● Berlin
Daniel Schlier
Lächeln
10 January – 23 February 2013
Works
Fabrice Herrgott: Daniel Schlier
For about twenty years, Daniel Schlier has worked in series. Each of these series has been created over several months or years, until the subject is fully exhausted. They bear descriptive titles such as «Maternities», «Heads», «Melodramatic heads», «Thinking dogs», «Thinking mountains», «Modern landscapes», and so on.
With the pragmatic and literal style of a researcher cooly observing selected chemical reactions, Schlier brings together various figures from a large register of images.

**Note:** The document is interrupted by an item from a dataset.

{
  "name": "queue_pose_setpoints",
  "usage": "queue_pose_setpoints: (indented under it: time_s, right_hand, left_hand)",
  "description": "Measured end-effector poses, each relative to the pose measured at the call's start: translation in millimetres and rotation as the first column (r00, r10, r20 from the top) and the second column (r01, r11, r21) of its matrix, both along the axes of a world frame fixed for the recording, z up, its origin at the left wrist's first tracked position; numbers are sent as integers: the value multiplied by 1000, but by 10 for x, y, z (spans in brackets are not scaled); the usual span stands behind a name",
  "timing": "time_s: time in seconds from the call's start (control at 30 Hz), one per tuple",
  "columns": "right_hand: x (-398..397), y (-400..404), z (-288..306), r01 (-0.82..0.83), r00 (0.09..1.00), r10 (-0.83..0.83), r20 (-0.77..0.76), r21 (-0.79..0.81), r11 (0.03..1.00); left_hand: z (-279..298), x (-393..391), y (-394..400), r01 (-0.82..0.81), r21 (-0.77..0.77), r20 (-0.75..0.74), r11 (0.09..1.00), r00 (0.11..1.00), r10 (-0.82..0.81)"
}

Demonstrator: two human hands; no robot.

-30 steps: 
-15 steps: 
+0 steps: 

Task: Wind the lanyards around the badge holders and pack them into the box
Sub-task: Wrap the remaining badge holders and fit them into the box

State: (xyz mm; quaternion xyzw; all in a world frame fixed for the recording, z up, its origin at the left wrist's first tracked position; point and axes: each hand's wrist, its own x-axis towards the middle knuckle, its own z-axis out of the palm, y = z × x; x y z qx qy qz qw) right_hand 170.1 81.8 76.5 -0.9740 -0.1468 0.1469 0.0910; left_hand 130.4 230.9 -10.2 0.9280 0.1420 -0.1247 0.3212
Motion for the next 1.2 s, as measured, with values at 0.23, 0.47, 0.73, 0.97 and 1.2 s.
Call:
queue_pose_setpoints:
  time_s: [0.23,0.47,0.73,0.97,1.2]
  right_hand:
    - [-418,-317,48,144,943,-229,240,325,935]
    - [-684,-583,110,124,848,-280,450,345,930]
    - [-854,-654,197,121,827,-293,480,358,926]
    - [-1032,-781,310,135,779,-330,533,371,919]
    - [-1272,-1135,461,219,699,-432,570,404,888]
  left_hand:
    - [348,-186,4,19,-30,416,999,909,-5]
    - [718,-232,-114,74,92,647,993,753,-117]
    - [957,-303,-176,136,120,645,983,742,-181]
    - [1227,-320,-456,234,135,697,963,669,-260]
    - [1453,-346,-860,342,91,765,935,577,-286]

The common link among his works relates to the arrangement of figurative elements taken from reality and most often painted from photographs after an initial phase of preparatory drawings. He incorporates other materials, like beads or handkerchiefs, directly. This gives common objects surprising figurative functions that then take on new, unexpected, and bewildering life.
The first effect of Schlier’s painting is to make the visible much more twisted than it seems, to show its strange and disquieting side. He establishes a universe made of expressive heads and assemblages, in search of thought and soul, but wich, like phantoms, bear the hilarious stamp of disaster. In his figurative constructions, the representation of humans is vacant or, more specifically hollow. These are meticulous inquiries into the relationship between representation and reality, between thought and figure. Attentive to the presence of the imaginery in the perception of the real, Schlier seems curious about how our relationship to the appearences contracts and expands.
He is interested in the rifts that exist between consciousness and vision and investigates the way the real is approached, how it is constituted, and how we perceive it, wich is to say, how we think of it. He seems to take pleasure in optical phenomena, commonplaces of imagination, and the transposition of the human world onto that of animals and objects.
His most recent series shows that reality, seen from a certain angle, can be so charged as to become allegorical.
He is interested in the way silliness rubs shoulders with greatness, and observes the homogeneity of the material that makes up images, the Shakespearian «such stuff as dreams are made on».